- _WHAT TO DO_: What lines below contain the string "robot"? List them all.

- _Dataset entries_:
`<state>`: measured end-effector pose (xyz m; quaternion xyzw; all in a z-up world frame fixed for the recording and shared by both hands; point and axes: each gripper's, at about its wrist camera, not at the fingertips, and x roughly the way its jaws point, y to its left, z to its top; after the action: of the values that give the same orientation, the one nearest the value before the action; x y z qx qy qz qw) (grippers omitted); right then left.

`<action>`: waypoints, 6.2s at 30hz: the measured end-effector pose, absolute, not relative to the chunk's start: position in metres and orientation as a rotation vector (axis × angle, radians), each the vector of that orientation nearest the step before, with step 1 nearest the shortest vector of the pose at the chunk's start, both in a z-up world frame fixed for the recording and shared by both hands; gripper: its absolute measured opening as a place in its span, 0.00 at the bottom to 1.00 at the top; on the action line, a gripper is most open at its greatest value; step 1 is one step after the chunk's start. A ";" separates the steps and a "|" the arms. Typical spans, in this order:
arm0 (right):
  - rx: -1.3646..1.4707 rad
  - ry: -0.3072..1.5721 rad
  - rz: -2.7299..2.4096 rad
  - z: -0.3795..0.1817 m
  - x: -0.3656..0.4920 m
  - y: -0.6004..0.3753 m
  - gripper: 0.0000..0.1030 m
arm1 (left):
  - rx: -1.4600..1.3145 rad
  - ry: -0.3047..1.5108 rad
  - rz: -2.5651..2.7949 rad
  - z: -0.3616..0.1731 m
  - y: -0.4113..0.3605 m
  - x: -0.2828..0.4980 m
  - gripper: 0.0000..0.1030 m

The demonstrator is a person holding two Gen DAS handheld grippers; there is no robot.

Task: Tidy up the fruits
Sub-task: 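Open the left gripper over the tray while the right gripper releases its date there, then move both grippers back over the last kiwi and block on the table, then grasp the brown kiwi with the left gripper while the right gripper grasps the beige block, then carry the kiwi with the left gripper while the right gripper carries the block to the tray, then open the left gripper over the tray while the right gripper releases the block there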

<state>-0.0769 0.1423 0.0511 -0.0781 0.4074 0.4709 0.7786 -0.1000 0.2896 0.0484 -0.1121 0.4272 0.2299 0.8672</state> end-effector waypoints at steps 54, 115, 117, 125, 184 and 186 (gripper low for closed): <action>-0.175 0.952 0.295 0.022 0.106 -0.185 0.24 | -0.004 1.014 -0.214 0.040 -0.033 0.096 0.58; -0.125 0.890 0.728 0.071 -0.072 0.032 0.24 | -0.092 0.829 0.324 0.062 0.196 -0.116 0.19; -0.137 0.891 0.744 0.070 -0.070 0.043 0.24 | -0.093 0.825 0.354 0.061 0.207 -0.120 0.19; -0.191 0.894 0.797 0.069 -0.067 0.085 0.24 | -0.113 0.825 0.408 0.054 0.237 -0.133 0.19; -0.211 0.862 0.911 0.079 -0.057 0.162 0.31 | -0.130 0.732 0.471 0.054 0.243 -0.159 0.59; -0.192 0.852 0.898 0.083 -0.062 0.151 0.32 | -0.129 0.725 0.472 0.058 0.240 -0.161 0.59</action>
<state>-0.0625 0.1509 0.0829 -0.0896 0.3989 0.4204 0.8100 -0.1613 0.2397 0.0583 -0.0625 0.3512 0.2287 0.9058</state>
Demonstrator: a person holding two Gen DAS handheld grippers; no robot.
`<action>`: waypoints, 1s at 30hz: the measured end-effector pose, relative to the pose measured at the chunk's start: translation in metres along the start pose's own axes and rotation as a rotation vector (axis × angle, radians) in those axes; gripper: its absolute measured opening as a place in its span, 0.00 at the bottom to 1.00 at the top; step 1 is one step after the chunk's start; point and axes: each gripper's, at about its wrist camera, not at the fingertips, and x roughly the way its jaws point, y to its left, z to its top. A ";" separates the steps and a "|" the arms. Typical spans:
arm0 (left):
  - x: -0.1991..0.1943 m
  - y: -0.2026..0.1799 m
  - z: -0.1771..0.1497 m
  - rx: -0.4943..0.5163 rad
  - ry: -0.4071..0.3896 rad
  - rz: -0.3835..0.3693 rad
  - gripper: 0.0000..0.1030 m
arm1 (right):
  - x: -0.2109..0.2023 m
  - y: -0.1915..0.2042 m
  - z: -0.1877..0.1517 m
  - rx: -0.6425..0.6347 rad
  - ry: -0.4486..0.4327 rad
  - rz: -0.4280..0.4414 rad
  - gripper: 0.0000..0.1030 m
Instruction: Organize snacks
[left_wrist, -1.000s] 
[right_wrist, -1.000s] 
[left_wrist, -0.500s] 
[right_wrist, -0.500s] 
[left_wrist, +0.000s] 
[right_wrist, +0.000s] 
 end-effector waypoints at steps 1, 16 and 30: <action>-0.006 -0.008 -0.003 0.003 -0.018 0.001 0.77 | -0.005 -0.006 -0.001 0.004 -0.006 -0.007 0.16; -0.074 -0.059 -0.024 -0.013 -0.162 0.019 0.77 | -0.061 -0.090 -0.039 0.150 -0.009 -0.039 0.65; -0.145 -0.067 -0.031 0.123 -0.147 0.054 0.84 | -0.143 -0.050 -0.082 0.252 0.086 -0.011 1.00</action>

- _ANSWER TO THIS PROBLEM_:
The demonstrator is a person holding two Gen DAS handheld grippers; there is no robot.
Demonstrator: a person holding two Gen DAS handheld grippers; no robot.

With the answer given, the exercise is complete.